Assigned task |
Go over the data and copy out each line with "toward" in it.

..............................

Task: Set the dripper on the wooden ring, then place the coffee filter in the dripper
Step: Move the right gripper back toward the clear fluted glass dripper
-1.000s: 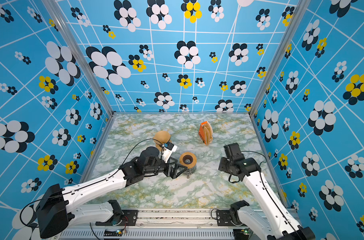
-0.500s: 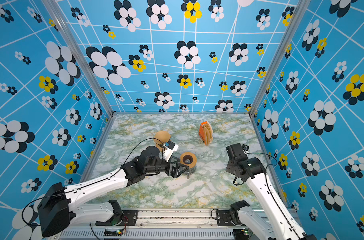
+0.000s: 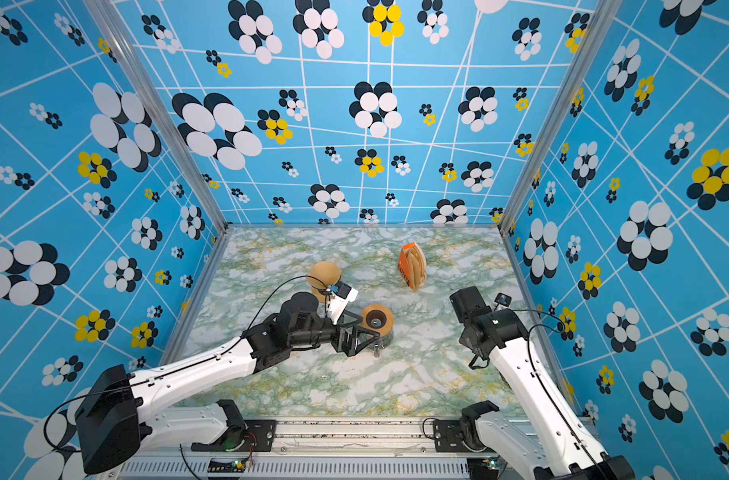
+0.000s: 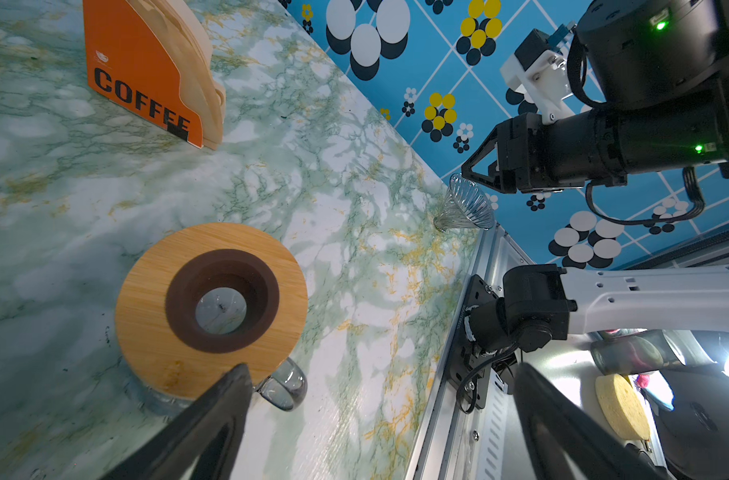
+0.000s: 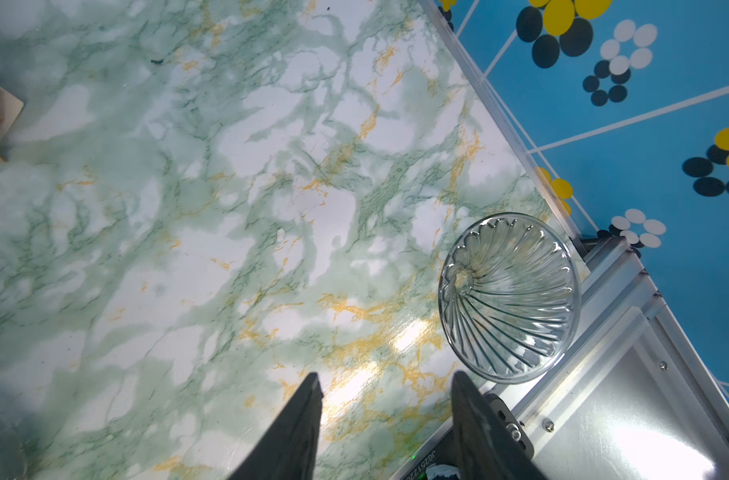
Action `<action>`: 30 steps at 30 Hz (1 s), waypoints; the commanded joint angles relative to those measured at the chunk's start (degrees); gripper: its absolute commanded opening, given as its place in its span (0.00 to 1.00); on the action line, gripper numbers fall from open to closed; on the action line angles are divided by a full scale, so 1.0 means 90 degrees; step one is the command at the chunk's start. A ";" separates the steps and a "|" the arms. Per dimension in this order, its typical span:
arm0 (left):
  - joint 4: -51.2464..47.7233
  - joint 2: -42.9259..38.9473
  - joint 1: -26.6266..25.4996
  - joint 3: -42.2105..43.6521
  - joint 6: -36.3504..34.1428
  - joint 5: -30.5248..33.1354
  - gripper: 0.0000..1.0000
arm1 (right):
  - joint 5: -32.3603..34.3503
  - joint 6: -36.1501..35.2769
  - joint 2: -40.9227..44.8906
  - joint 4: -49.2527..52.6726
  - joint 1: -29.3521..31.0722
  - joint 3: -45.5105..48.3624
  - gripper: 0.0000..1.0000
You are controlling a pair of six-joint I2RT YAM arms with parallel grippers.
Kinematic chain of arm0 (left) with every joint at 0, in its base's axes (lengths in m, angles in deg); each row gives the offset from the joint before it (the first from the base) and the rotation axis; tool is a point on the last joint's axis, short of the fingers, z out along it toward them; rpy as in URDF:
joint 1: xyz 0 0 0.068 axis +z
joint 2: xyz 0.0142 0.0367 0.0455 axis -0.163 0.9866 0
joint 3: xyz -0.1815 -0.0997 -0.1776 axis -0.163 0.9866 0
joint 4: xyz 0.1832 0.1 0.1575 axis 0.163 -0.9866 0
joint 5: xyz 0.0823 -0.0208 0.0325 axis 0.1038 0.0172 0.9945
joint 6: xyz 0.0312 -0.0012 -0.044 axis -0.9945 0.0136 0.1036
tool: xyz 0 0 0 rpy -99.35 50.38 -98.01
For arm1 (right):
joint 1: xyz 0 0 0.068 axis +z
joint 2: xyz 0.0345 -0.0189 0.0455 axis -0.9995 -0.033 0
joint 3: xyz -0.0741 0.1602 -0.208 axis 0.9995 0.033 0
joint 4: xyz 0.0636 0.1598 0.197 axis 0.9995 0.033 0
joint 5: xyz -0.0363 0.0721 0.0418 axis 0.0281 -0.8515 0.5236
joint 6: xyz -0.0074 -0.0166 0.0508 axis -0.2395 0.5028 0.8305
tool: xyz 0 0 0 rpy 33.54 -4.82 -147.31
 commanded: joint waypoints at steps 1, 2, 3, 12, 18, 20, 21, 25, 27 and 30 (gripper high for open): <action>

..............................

Output below |
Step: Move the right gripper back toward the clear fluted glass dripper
Kinematic chain of arm0 (left) with every joint at 0, in its base's axes (lengths in m, angles in deg); each row gives the offset from the joint before it (the first from the base) and the rotation axis; tool is a point on the last joint's axis, short of the fingers, z out along it toward them; rpy as in URDF:

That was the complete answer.